- _Work instruction_
Stop after the line containing "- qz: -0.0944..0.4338"; retype every line of the data before it exactly, starting from the first.

- _Given data_
- - - - - - -

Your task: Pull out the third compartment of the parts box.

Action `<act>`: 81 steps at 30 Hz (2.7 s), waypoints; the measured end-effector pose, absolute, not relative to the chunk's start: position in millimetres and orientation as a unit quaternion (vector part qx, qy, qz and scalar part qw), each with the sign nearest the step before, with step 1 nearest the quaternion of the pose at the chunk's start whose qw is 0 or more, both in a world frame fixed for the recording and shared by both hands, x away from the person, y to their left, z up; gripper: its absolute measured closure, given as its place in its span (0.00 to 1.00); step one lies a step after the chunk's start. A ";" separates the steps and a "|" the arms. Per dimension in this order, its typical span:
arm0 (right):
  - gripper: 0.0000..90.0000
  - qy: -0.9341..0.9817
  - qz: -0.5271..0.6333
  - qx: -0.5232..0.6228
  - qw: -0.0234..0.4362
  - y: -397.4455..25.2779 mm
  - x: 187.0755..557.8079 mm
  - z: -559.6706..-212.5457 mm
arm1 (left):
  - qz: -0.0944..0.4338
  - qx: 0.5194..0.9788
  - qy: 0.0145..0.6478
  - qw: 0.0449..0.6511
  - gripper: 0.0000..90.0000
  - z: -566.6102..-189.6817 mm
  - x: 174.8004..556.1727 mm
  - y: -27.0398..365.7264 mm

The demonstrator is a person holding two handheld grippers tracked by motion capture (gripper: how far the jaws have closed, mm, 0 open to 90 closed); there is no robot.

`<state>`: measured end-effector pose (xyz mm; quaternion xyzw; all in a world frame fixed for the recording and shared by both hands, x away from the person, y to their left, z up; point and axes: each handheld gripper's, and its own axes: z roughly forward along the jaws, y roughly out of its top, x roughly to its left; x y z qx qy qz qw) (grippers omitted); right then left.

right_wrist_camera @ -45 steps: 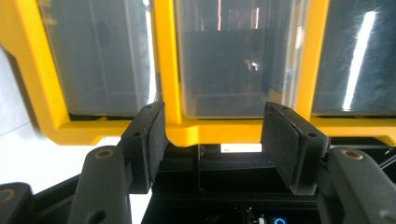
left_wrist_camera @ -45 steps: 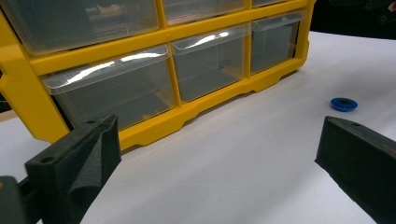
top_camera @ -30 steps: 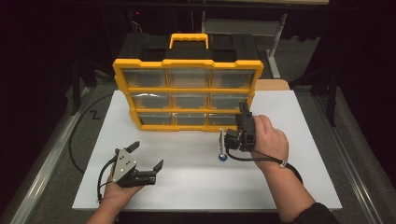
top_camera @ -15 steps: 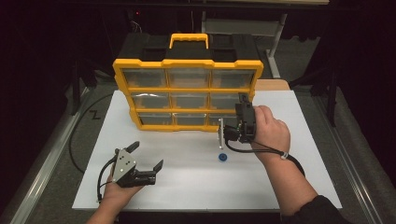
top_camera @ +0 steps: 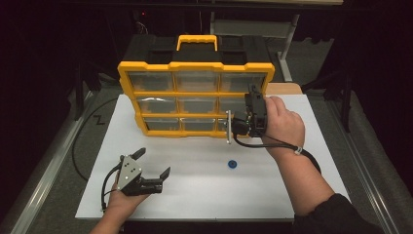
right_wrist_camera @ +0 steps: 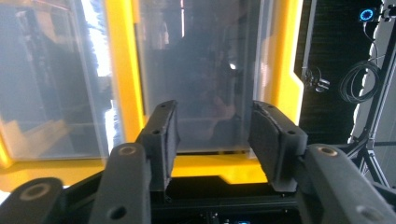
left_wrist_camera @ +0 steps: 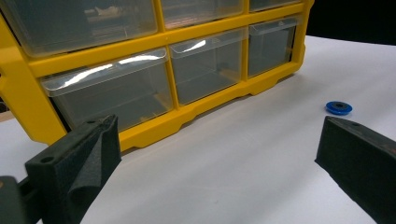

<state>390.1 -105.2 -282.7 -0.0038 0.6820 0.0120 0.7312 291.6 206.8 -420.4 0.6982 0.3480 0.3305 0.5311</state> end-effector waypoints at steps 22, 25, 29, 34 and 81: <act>0.82 0.678 -0.008 -0.023 0.735 -86.0 401.5 -257.6 | 0.326 0.700 0.345 0.535 0.01 -420.1 290.6 207.0; 0.83 0.678 -0.011 -0.021 0.735 -86.9 403.0 -255.0 | 0.326 0.700 0.344 0.534 0.01 -419.9 290.0 207.1; 0.84 0.679 -0.016 -0.021 0.734 -86.4 403.4 -256.8 | 0.326 0.700 0.344 0.535 0.01 -420.0 289.8 206.9; 0.85 0.675 -0.015 -0.020 0.738 -85.3 404.8 -256.6 | 0.324 0.702 0.344 0.533 0.01 -420.6 290.6 206.7; 0.94 0.656 -0.008 -0.001 0.754 -79.4 404.6 -262.8 | 0.324 0.697 0.347 0.537 0.01 -420.2 291.6 208.0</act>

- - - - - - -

- _Answer to the problem_
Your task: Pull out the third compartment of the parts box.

Action `<act>`: 81 steps at 30 Hz (2.7 s), waypoints; the measured end-effector pose, absolute, not relative to the chunk's start: position in millimetres and orientation as a unit quaternion (vector part qx, qy, qz and scalar part qw), each with the sign nearest the step before, with step 1 nearest the quaternion of the pose at the chunk's start whose qw is 0 or more, both in a world frame fixed for the recording and shared by both hands, x away from the person, y to their left, z up; gripper: its absolute measured closure, given as its place in its span (0.00 to 1.00); step one lies a step after the chunk's start. A ";" separates the steps and a "|" the arms. Per dimension in this order, its typical span:
arm0 (right):
  - gripper: 0.0000..90.0000
  - qy: -0.9341..0.9817
  - qz: -0.5271..0.6333
  - qx: -0.5232..0.6228
  - qw: -0.0234..0.4362
  - y: -397.4455..25.2779 mm
  - x: 187.0755..557.8079 mm
  - z: -559.6706..-212.5457 mm
arm1 (left):
  - qz: -0.0944..0.4338

Nothing further is needed for the exercise.